5. Challenges and Solutions
Programmes stall for predictable reasons, each with a known remedy.
- Initial investment: the cost of equipment, training and personnel is met with phased implementation, a solid ROI case, and a start on the most critical equipment first.
- Cultural change: resistance to a new way of working is overcome through training, demonstrated early successes and visible management support.
- Data overload: the sheer volume of data is tamed with automated analysis, exception-based reporting and clear prioritisation.
- Integration: connecting condition monitoring to the CMMS and to operations is solved with software integration, defined workflows and cross-training.
6. Industry Standards
PdM practice is anchored by a family of international standards:
- ISO 17359: general guidelines for condition monitoring and diagnostics.
- ISO 13372: vocabulary for condition monitoring and diagnostics of machines.
- ISO 13373: procedures for vibration condition monitoring.
- ISO 18436: personnel certification for condition monitoring and diagnostics.
Evaluation of measured vibration against acceptance zones is governed by the modern ISO 20816 series, which has replaced the older ISO 10816.

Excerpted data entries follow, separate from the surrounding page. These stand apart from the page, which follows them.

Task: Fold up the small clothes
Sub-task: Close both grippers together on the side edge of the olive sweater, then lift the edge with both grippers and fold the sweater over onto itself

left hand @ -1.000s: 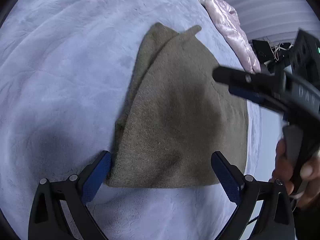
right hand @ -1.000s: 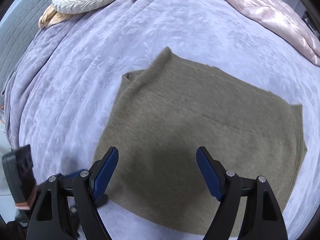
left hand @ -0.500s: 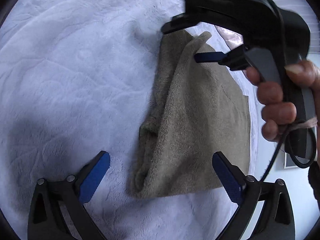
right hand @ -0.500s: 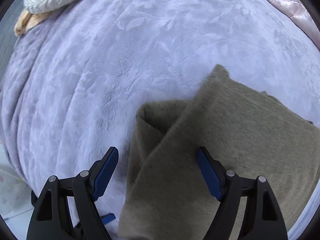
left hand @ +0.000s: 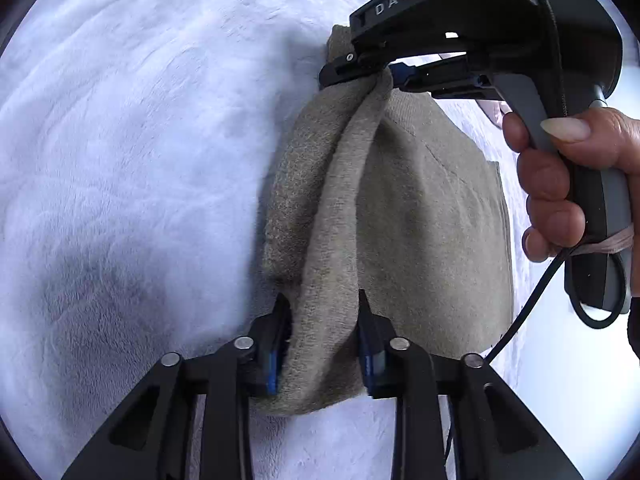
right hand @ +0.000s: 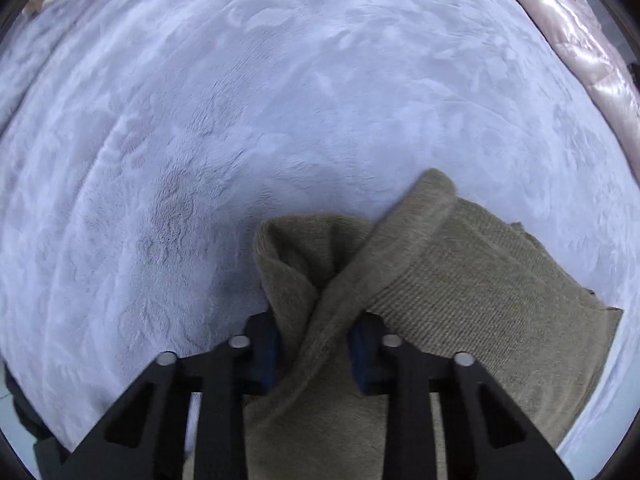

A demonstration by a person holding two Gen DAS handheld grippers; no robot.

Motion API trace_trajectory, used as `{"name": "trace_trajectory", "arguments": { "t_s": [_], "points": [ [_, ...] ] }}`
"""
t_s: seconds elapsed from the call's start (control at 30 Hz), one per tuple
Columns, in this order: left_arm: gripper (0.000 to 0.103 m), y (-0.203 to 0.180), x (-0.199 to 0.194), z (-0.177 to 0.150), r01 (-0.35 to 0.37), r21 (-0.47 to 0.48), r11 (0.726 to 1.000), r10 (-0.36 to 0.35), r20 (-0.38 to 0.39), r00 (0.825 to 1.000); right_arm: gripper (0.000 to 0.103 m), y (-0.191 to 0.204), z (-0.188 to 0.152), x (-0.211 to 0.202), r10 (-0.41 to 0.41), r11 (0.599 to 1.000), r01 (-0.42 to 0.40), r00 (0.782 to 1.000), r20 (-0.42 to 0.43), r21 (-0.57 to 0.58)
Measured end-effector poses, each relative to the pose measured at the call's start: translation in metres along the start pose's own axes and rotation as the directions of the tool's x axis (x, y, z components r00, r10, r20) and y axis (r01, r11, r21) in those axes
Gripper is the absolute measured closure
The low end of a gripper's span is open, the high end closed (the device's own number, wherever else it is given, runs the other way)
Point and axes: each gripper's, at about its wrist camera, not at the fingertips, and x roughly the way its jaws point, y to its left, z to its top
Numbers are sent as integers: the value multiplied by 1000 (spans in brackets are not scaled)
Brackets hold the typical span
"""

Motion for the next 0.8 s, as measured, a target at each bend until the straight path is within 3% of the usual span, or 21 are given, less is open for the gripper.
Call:
{"name": "trace_trajectory", "arguments": {
  "t_s": [0.1, 0.27, 0.5, 0.8],
  "points": [
    [81, -19, -8, -2, -31, 39, 999, 30, 18, 999, 81, -12, -6, -15, 70, 998, -71, 997, 42, 3],
    [82, -52, -21, -8, -122, 104, 987, 117, 46, 992, 82, -28, -19, -40, 159, 987, -162, 979, 129, 14],
    [82, -123, -23, -13, -194, 250, 949, 176, 94, 980, 82, -69, -43, -82, 260, 963, -270, 931, 256, 2],
    [84, -203, -10, -30, -200, 377, 904, 180, 88, 980, 82, -130, -75, -121, 267, 961, -276, 910, 318, -16]
  ]
}}
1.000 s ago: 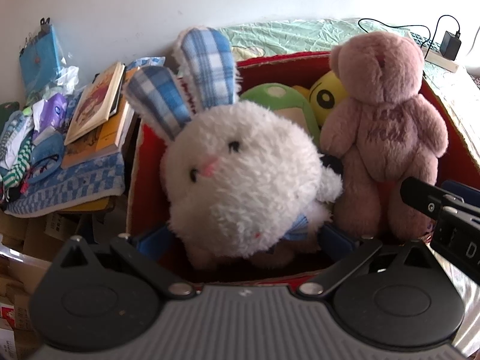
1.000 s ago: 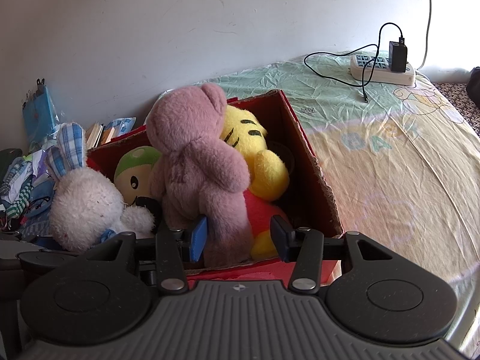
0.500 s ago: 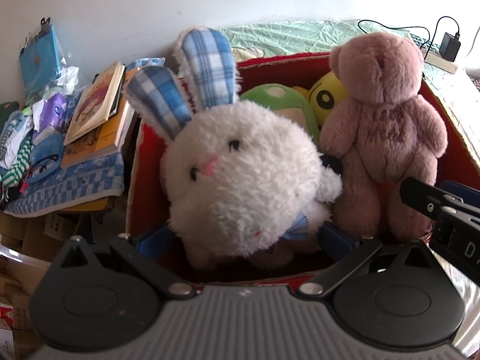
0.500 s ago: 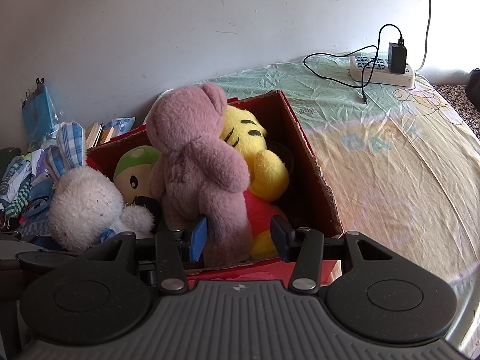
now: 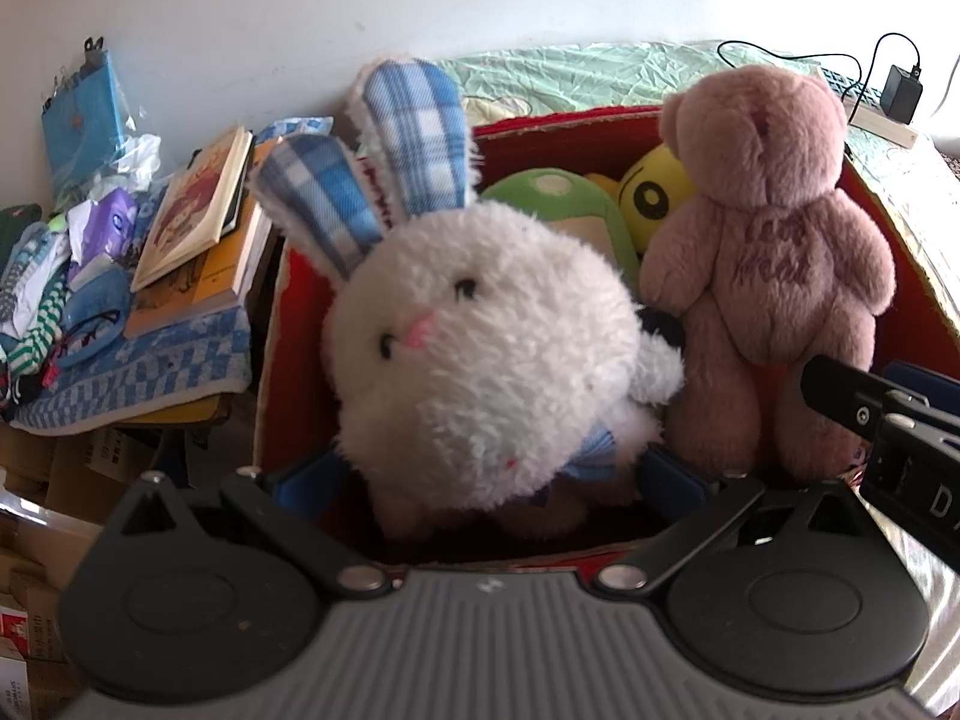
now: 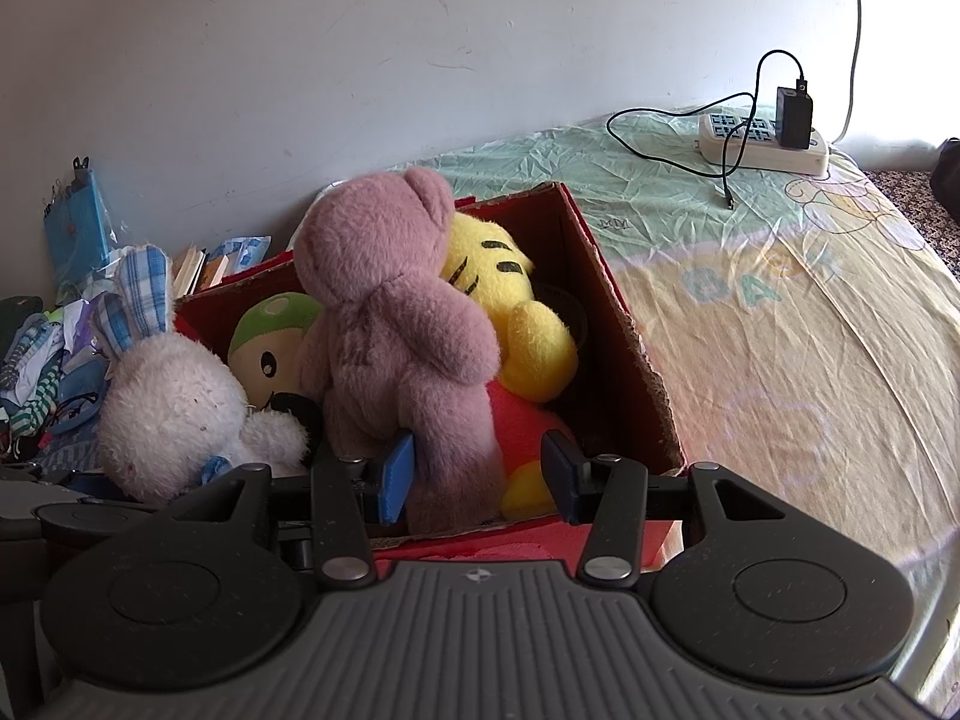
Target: Organize objects
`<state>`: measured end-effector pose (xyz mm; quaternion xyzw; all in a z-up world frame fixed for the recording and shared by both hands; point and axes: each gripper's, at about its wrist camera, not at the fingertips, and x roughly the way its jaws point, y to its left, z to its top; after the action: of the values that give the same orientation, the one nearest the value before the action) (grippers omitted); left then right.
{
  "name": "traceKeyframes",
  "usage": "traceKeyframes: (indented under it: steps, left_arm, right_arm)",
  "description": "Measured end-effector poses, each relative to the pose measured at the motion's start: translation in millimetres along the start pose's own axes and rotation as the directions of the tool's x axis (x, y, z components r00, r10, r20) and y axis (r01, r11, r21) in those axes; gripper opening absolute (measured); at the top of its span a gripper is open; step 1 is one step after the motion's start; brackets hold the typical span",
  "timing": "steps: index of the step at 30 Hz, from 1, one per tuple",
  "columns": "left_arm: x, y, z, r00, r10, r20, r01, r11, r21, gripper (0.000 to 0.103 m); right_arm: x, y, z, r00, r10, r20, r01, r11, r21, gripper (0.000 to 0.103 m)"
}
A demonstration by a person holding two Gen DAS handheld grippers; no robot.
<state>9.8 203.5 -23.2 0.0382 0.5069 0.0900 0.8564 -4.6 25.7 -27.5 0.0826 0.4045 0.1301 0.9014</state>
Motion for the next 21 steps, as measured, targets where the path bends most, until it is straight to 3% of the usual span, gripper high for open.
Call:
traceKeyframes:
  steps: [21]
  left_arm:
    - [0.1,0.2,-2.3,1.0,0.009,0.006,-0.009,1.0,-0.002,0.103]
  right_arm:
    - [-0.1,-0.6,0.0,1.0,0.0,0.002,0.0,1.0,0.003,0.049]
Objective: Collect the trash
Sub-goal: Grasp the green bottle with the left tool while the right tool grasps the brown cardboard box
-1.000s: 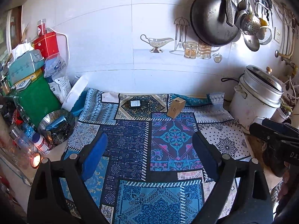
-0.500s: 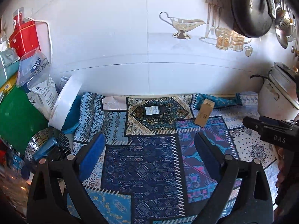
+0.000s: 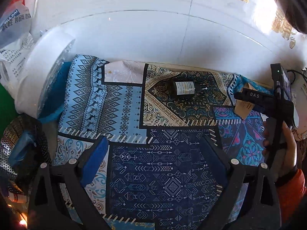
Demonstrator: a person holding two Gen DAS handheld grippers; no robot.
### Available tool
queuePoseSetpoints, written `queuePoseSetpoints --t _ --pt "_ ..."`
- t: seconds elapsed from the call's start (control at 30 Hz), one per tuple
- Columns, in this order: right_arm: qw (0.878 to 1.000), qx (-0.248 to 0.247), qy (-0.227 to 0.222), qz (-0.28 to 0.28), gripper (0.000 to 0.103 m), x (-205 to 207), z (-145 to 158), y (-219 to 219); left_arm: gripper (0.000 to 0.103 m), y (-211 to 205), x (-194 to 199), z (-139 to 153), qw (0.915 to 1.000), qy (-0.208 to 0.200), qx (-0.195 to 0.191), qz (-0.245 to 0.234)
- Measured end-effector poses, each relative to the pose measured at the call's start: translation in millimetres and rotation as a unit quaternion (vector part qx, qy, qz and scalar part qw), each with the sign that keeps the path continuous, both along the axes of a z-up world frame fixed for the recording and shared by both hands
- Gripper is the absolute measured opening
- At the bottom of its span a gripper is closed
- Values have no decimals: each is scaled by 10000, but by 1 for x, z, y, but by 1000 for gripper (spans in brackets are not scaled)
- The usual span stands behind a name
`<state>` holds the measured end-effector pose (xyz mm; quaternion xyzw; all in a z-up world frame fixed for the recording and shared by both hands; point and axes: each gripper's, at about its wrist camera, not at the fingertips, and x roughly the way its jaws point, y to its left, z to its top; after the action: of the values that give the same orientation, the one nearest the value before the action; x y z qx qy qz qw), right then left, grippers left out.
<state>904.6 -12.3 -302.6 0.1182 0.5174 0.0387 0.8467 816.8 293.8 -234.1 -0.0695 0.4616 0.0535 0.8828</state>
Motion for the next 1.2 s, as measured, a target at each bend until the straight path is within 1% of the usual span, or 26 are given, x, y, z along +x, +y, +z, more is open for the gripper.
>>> queuePoseSetpoints --t 0.03,0.13,0.17,0.2,0.23,0.27,0.33,0.47,0.63,0.7,0.8,0.83,0.87,0.93,0.97,1.1,1.17,1.2 --pt "10000 18 -5 -46 75 0 -1 -2 96 1 9 -6 9999 61 -81 -42" --pt "10000 -21 -85 -20 62 -5 0 -9 96 2 35 -18 9995 159 -207 -155" --pt "9999 -20 -88 61 55 -7 1 -11 96 0 46 -21 9994 183 -201 -227" --pt "9998 -31 -79 185 44 -9 2 -10 96 -3 55 -23 9992 193 -181 -291" --pt "9996 -62 -77 273 39 -12 3 -12 96 -6 64 -25 9990 225 -154 -350" --pt "9993 -102 -60 356 35 -16 4 -13 96 -9 74 -27 9987 243 -128 -427" --pt "9989 -178 -103 431 35 -27 7 -21 96 -16 92 -29 9980 239 -158 -572" --pt "9980 -179 -202 572 35 -54 20 -35 96 -28 121 -36 9971 215 -147 -713" --pt "9970 -131 -294 707 35 -86 38 -47 96 -37 145 -46 9970 209 -162 -734" --pt "9966 -143 -354 734 35 -95 45 -52 96 -37 152 -51 9970 214 -230 -707" --pt "9960 -89 -424 778 35 -109 60 -56 96 -39 157 -57 9968 152 -347 -710" --pt "9959 -96 -450 780 35 -112 64 -59 94 -41 160 -59 9967 141 -341 -728" --pt "9957 -93 -474 785 35 -115 68 -63 92 -43 162 -61 9966 142 -300 -748" --pt "9955 -119 -513 783 35 -116 72 -62 81 -48 167 -67 9964 223 -222 -787" --pt "9955 -141 -528 780 35 -119 74 -66 78 -51 169 -71 9962 264 -206 -802" --pt "9957 -129 -514 754 35 -119 85 -69 77 -55 163 -71 9965 166 -221 -795" --pt "9958 -147 -501 753 35 -125 88 -73 77 -54 151 -70 9965 133 -218 -792" --pt "9959 -153 -490 747 35 -122 89 -73 77 -56 145 -69 9965 126 -192 -802"
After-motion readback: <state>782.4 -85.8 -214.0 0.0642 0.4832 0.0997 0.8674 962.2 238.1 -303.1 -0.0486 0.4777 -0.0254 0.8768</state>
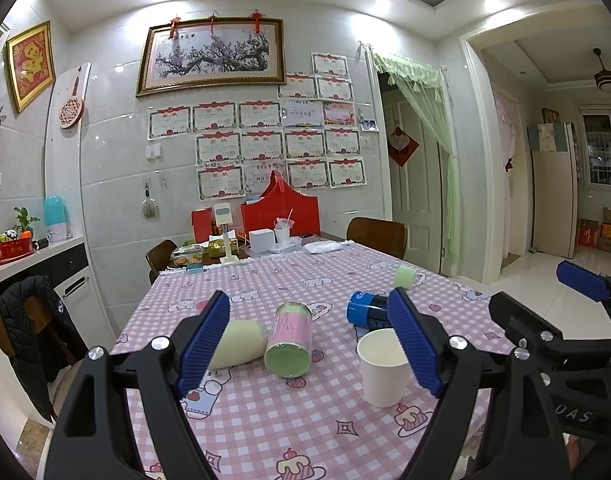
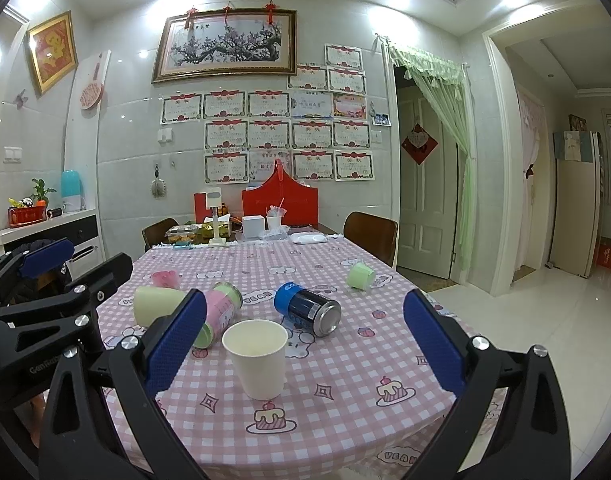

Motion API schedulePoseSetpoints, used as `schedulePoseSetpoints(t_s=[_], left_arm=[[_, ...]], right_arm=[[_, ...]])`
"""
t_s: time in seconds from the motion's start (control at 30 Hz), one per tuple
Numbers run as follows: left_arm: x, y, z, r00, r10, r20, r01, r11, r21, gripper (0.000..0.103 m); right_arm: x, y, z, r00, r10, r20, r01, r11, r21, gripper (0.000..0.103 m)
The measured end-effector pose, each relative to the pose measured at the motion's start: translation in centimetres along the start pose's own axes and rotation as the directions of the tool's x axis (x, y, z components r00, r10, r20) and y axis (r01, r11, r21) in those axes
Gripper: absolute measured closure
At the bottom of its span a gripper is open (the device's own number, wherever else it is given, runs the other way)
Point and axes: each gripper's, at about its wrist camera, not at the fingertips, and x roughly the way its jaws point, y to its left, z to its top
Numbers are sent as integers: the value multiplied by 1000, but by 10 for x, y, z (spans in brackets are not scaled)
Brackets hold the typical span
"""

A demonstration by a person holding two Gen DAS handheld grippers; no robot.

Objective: Flip cup upside down

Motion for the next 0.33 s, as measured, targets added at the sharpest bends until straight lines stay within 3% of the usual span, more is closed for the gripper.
schedulePoseSetpoints(t_s=[0.33], left_arm=[[14,3,-9,999,6,-52,-6,1000,2,23]], right_arm=[[16,-4,-2,999,-18,-42,18,1000,-5,8]])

7. Where Field Instruments Fit
Detection is only half the job; PdM is judged by what happens once a fault is found. A great many of those faults are unbalance and misalignment, and the most efficient response is to correct them in place rather than send the rotor away. This is where field balancing closes the loop: a portable two-channel analyser such as the Балансет-1А measures the 1× amplitude and phase in the machine’s own bearings at operating speed, computes the correction weights, and verifies the result against ISO 21940-11 balance grades — all without disassembly. In this way the same instrument that helps screen a machine’s vibration also restores it to service, turning a predictive-maintenance finding directly into a completed repair. That is the essence of PdM: by predicting failures before they happen and timing the fix precisely, it converts maintenance from a cost centre into a value driver, delivering the promise of condition-based asset management in modern industrial operations.